JBlack 9 Dec 2025 1:17 UTC
9 points
−3
It seems likely to me that “driving a car” used as a core example actually took something like billions of person-years including tens of millions of fatalities to get to the stage that it is today.
Some specific human, after being raised for more than a dozen years in a social background that includes frequent exposure to car-driving behaviour both in person and in media, is already somewhat primed to learn how to safely drive a vehicle designed for human use within a system of road rules and infrastructure customized over more than a century to human skills, sensory modalities, and background culture.

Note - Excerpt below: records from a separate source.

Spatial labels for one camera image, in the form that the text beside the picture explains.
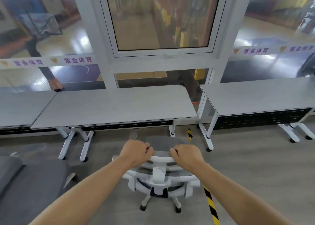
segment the hazard stripe
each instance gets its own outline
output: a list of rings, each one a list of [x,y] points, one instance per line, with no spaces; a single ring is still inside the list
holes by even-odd
[[[192,133],[191,133],[191,130],[190,130],[190,129],[188,129],[188,130],[187,130],[187,132],[188,132],[189,139],[190,139],[190,141],[191,141],[191,139],[192,139]]]
[[[212,200],[211,193],[209,192],[209,190],[206,187],[204,187],[204,192],[206,193],[206,196],[207,196],[210,212],[212,214],[213,223],[215,225],[220,225],[219,217],[218,217],[218,214],[215,210],[215,203]]]

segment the forearm
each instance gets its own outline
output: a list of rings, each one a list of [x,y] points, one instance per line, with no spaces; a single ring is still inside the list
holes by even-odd
[[[203,162],[194,174],[238,225],[291,225],[280,212]]]
[[[85,224],[128,169],[128,163],[117,158],[54,201],[30,225]]]

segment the hand
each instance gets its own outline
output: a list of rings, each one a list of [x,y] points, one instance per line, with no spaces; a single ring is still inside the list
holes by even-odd
[[[143,164],[154,154],[149,143],[128,140],[120,152],[119,158],[129,164],[130,168]]]
[[[200,163],[205,163],[199,148],[195,145],[176,145],[174,148],[171,148],[170,154],[175,162],[192,174],[194,174]]]

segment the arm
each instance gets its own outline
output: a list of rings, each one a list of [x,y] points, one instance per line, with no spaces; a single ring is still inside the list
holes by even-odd
[[[29,225],[85,224],[98,210],[120,178],[143,164],[154,151],[149,143],[128,140],[120,155],[49,205]]]
[[[175,150],[170,151],[175,162],[197,176],[237,225],[292,225],[264,200],[204,162],[198,147],[176,145]]]

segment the office chair
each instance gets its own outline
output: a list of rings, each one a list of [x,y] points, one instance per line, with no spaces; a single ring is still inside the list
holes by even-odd
[[[128,170],[123,178],[129,180],[131,191],[138,190],[147,195],[141,202],[142,211],[147,208],[151,197],[158,197],[171,198],[175,203],[175,211],[180,213],[181,203],[177,197],[184,195],[187,199],[192,196],[193,188],[200,186],[199,179],[179,167],[169,153],[170,148],[183,144],[183,141],[165,136],[145,137],[143,141],[150,143],[154,155],[140,167]]]

All the vehicles, roads, markings, signs, and rules have been designed and redesigned so that humans aren’t as terrible at learning how to navigate them as they were in the first few decades.
Many early operators of motor vehicles (adult, experienced humans) frequently did things that were frankly insane by modern standards and would send an AI driving research division back to redesign if their software did such things even once.
- Ethan Miller 10 Dec 2025 6:23 UTC
  1 point
  0
  Parent
  I agree with this, and I’d split your point into three separate factors.
  The “30 hours to learn to drive” comparison hides at least:
  (1) Pretraining: evolutionary pretraining of our visual/motor systems plus years of everyday world experience;
  (2) Environment/institution design: a car/road ecosystem (infrastructure, norms, licensing) that has been iteratively redesigned for human drivers;
  (3) Reward functions: they do matter for sample efficiency, but in this case they don’t seem to be the main driver of the gap.
  Remove (1) and (2) and the picture changes: a blind person can’t realistically learn to drive safely in the current environment, and a new immigrant who speaks no English can’t pass the UK driving theory test without first learning English or Welsh, because of language policy, not because their brain’s reward function is worse.
  A large part of the sample-efficiency gap here seems to be about pretraining and environment/institution design, rather than about humans having magically “better reward functions” inside a tabula-rasa learner.